The S&P 500 plunged 7.15% while the MSCI Emerging Market Index plummeted 9.62%. Almost a trillion dollars was wiped off of the benchmark S&P 500 Index alone. With a 500-point-plus nose dive in the Dow Jones on Thursday, this drop in the U.S. markets was the worst since November 2008. U.S. stocks now are down 10% from this year’s peak — the first pullback that qualifies as a full-blown correction in more than two years.
And this happened before Standard & Poor’s downgraded America’s triple-A credit rating for the first time to AA+. This marked the first time that the credit rating of the United States has been downgraded, since rival Moody’s first gave the country a credit rating in 1917. The downgrade puts the U.S. debt rating on par with Belgium and below countries like the United Kingdom and Australia.
Your Bull Market Alert portfolio suffered as well. You were stopped out of CROCS (CROX) for an 18.64% gain. You also hit your stops in Rayonier (RYN), Avigo (AVGO), Hansen Natural (HANS) and Novo Nordisk (NVO) — all at losses. On Thursday, investors threw out the baby with the bathwater. For example, Hansen Natural (HANS) jumped 8% on Friday, after reporting strong results after Thursday’s close. Earnings grew 30%, compared with analysts’ estimates of 22%. Sales advanced 26%, versus a projected 19% gain.
So what does all this mean for global stock markets moving ahead?
Sentiment is extremely negative. Even before the downgrade, the IBD/TIPP Economic Optimism Index plunged 13.5% to 35.8 — the lowest since the poll began in 2001. It took out even the low of 37.4 set during the summer of 2008, when the financial crisis exploded into the nation’s headlines. And these readings don’t even measure the impact of this weekend’s S&P 500 downgrade.
On the one hand, I am tempted to recommend a bet against the S&P 500 like the ProShares Short S&P 500 (SH) or the Ultrashort S&P 500 ProShares (SDS), which was up 15.13% last week.
On the other hand, I also know that during times of extreme pessimism like this, the market tends to bounce short term. That’s why I’m reluctant to recommend a position that could go against you so sharply on any (overdue) bounce this coming week.
On the positive side, the historical precedent for the year ahead is not that bad for the stock market, after a downgrade like the one that the United States just suffered. When Canada lost its AAA rating in April 1993, its stocks gained more than 15% in the next year. The Tokyo stock market climbed more than 25% in the 12 months after Moody’s downgraded Japan in November 1998. With so much uncertainty on Monday’s open, this is the time to step back from the plate. If we have a short-term bounce, it will be well-deserved. But for now, hold on tight and — as always — stick to your stops.

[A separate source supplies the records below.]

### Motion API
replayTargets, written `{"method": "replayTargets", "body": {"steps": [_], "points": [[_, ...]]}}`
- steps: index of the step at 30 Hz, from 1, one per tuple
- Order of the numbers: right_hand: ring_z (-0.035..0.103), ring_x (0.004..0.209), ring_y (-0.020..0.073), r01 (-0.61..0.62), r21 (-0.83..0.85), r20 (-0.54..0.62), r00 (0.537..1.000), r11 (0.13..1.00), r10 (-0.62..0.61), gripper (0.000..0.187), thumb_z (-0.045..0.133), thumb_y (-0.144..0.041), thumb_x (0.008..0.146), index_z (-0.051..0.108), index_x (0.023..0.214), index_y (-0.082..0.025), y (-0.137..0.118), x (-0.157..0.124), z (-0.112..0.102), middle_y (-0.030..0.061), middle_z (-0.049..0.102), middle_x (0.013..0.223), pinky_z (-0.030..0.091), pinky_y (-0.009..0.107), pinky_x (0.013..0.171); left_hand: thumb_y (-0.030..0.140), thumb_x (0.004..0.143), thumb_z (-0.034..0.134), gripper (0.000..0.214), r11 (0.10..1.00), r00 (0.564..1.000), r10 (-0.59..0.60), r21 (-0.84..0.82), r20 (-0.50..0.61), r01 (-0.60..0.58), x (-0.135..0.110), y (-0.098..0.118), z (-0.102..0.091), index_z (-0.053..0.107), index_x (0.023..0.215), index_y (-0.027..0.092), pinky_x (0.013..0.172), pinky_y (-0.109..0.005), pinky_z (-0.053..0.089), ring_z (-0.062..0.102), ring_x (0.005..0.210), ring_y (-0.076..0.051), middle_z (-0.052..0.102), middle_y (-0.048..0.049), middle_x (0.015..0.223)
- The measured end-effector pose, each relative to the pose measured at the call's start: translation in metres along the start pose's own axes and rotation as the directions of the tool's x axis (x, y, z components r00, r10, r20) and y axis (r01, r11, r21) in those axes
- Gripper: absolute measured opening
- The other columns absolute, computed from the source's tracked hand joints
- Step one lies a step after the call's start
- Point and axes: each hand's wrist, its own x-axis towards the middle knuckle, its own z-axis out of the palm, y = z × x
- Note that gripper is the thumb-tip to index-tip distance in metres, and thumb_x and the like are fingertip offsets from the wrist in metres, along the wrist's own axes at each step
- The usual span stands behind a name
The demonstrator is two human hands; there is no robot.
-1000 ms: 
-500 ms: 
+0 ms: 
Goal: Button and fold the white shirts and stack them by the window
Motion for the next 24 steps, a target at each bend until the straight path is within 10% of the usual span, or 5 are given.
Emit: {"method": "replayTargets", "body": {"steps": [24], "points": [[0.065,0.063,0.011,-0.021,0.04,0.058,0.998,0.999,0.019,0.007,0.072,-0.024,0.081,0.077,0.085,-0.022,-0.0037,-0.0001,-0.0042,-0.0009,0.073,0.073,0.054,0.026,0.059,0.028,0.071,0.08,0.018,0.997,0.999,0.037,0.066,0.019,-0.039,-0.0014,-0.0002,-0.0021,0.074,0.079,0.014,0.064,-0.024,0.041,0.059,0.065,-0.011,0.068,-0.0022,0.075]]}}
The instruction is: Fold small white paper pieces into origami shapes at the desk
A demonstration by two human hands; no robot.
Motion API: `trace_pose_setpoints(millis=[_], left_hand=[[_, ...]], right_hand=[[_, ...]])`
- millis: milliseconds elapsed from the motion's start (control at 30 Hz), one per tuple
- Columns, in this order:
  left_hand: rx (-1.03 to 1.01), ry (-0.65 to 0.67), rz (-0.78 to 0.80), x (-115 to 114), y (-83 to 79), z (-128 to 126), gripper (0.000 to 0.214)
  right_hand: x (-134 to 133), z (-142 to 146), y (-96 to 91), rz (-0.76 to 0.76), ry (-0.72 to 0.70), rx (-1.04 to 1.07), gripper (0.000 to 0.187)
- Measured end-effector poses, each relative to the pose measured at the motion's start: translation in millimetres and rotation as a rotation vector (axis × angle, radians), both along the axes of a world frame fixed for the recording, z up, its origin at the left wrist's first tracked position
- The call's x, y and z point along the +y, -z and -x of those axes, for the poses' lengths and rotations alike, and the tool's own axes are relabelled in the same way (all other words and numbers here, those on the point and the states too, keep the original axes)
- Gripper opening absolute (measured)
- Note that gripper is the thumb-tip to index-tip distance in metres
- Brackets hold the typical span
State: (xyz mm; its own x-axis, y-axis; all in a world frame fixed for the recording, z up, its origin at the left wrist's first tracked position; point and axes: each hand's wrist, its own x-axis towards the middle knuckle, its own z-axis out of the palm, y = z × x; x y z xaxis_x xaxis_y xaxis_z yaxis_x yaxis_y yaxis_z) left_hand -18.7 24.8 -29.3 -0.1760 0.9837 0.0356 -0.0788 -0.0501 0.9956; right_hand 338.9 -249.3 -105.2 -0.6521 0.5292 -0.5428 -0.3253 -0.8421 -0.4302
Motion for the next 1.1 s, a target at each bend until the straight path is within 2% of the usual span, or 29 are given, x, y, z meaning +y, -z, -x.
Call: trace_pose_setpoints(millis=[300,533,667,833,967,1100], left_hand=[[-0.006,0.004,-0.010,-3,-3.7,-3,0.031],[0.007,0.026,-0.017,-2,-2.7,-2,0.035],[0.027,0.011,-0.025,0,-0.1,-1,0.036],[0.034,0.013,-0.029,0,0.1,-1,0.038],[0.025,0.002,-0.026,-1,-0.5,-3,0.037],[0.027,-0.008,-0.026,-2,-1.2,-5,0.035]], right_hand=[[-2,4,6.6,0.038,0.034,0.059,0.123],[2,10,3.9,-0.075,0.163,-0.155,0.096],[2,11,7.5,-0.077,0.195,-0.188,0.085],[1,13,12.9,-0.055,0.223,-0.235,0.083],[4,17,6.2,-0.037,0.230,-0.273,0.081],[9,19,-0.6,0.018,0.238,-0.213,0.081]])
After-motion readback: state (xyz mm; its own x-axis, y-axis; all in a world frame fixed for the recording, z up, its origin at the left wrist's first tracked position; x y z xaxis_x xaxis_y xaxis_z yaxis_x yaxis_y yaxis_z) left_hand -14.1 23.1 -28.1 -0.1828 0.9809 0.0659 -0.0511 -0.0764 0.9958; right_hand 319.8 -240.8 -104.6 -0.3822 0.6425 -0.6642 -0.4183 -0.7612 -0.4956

ProShares Ultra Silver ETF (AGQ) ended the week 8.35% lower. Nearly every asset class took a hit during the recent market sell-off, and precious metals were no exception. Silver will likely make a strong recovery as gold and other precious metal stocks/ETFs regain their footing. AGQ remains a BUY as it hangs tough above its 50-day moving average.
Alliance Resource Partners L.P. (ARLP) dropped 8.19% this past week. ARLP recently reported positive earnings and announced a 3.7% boost in its dividend. The company also announced committed coal sales booked well into 2014. In addition, Wells Fargo recently upgraded ARLP. ARLP is currently a HOLD.
Bank of Ireland (IRE) fell 14.58% last week. IRE took a breather this week after two straight weeks of gains. Having already attracted high-profile private equity investors, IRE likely will continue its rise once markets stabilize. Bank of Ireland will report earnings on Aug. 11. IRE ended the week just above its 50-day moving average and remains a BUY.
National Bank of Greece SA (NBG) lost 9.92% over the past five days. NBG’s trading price has ranged like clockwork for nearly three months, bouncing between $1.20 and $1.50. NBG broke below $1.20 two days ago, right along with the global meltdown. I expect this position to swiftly regain its “rolling” posture as soon as the overall market stabilizes. NBG is a HOLD.
Toyota Motor Corp. (TM) fell 5.18%. TM reported earnings Aug. 2. The company reported large declines in income and revenue, and posted an operating loss as well. Even with this expected bad news, TM’s share price was nearly unchanged. However, TM was unable to escape the massive declines that rocked world markets over the past few days. TM is a HOLD.